Creating Proxmox HA cluster in home conditions
Date: November 22, 2020
Introduction
Virtualization is a huge branch of IT and a necessary tool to create any stable service. However, it’s not that easy to get into the topic from zero, and I’ll try to explain all the necessary steps to build simple HA cluster in home condition.
Necessary equipment
Smallest Proxmox cluster which can work as High Awailability, consists of 3 nodes. It means that there must be at least 3 physical machines to create the cluster, and 2 of them must have an option of installing additinal OS on the machine (better even an empty hard drive for this purpose).

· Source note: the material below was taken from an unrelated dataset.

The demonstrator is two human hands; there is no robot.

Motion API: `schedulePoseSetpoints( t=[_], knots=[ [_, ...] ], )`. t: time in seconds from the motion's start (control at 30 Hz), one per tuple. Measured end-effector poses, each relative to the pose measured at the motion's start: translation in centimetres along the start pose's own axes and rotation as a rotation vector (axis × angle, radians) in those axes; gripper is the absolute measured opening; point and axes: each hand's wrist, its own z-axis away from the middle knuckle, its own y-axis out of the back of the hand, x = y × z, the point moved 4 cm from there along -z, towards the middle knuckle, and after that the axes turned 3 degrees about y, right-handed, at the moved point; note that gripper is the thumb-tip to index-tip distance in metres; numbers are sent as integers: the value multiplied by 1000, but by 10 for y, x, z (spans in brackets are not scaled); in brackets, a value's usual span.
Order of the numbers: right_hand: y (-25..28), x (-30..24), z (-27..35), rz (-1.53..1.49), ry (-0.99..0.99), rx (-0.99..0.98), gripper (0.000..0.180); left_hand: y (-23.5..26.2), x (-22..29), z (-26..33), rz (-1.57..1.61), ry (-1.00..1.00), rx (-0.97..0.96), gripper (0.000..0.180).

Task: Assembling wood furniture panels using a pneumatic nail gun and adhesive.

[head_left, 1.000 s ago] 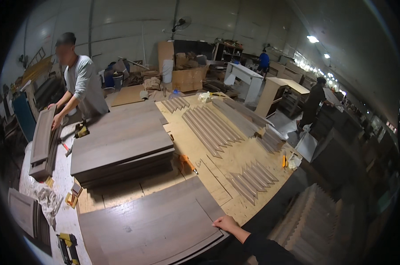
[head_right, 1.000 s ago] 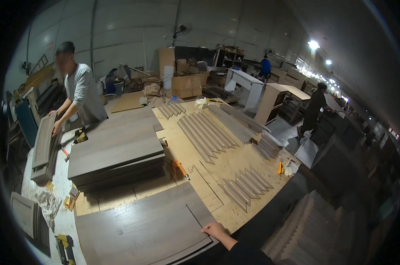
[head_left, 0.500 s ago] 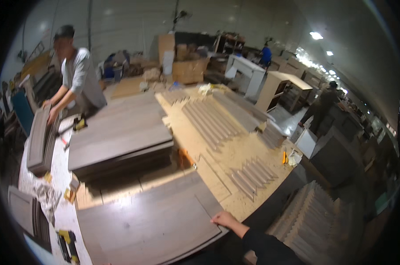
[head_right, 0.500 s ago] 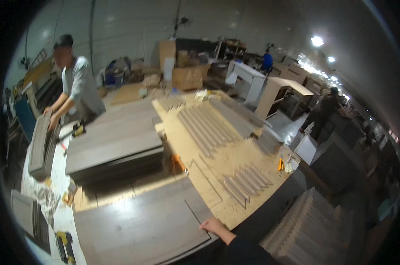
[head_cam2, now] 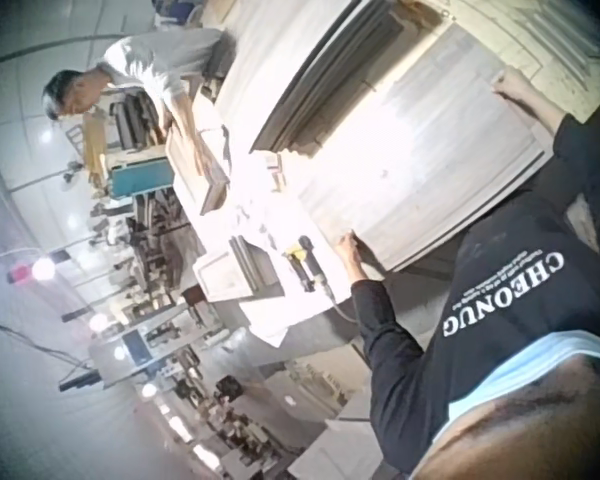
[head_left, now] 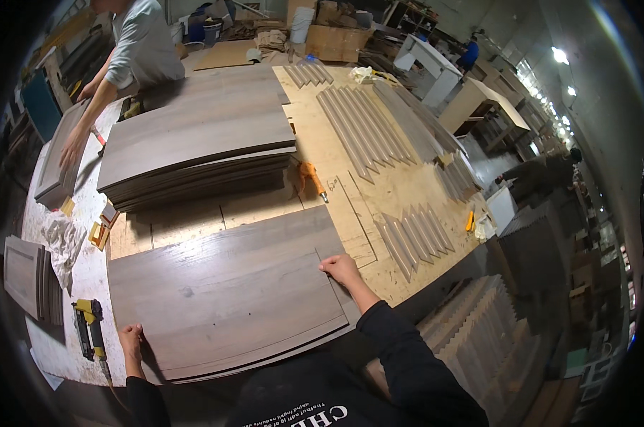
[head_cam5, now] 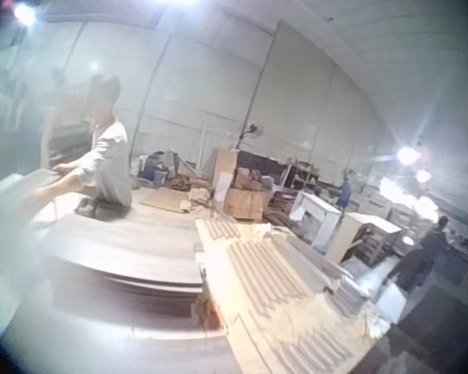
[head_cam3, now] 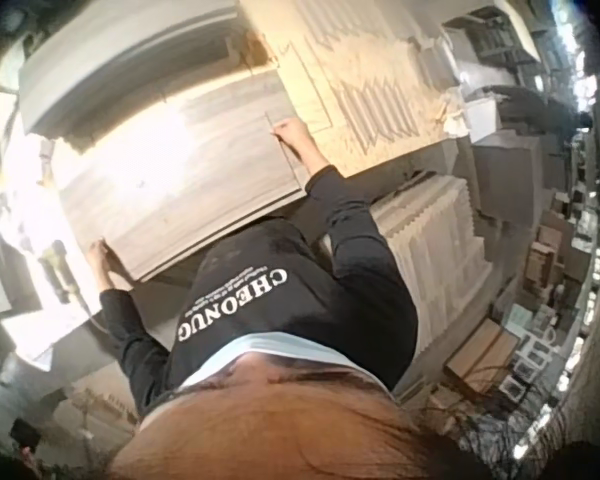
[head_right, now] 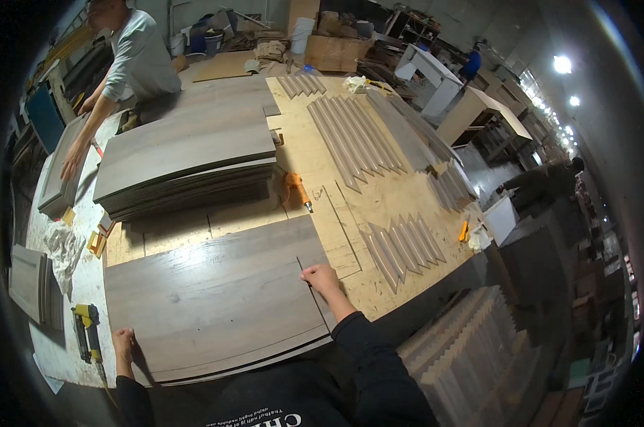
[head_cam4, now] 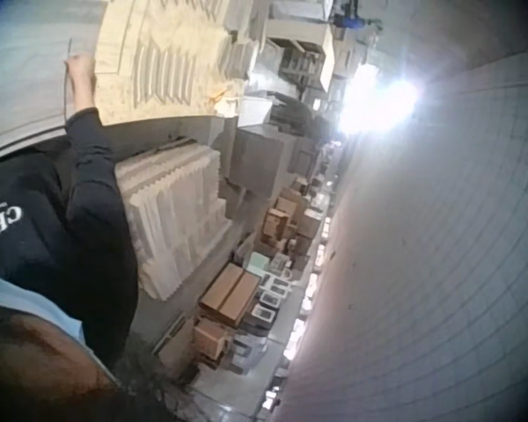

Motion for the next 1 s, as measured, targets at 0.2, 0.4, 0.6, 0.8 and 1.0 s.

Why so many? Nodes No. 1 and No. 2 should be the ones, which can take virtual machine on board, if one of them is falling, node No. 3 (don’t have to be run on physical machine, can be run on VM) is required to oberve the condition of cluster, that’s why it doesn’t need to have any strong resources (CPU, momory or disk space). Additionally one more virtual machine (better be launched from physical machine No. 3) is required to work as iSCSI storage.
Let’s imagine an example, that we don’t have enough equipment and decide to create HA cluster with 2 nodes. If one them is falling, Proxmox won’t understand what’s going on, is the connection lost because another node is down, or this exact node is outside the main network. Experiments showed that cluster won’t work as intended.
Installation
As a virtualization platform, I’ll use Proxmox solution. Of course there are other options, but this one is free, open-source and has enough developed community. Usual KVM virtualization, as for this moment, doesn’t have a convenient web interface for cluster machines management, only a GUI (for example virt-manager package for Debian). VMWare solutions have a test period of 60 days, which ends up with disabling some key features of the platform (like vCenter), up till free version.
There are 2 ways to install Proxmox: as a standalone OS, or above existing Debian system. Second option ends up with compiling it’s own Linux pve core. The plus of second solution as for test cluster is an option to leave Debian GUI and use the machine for other purposes.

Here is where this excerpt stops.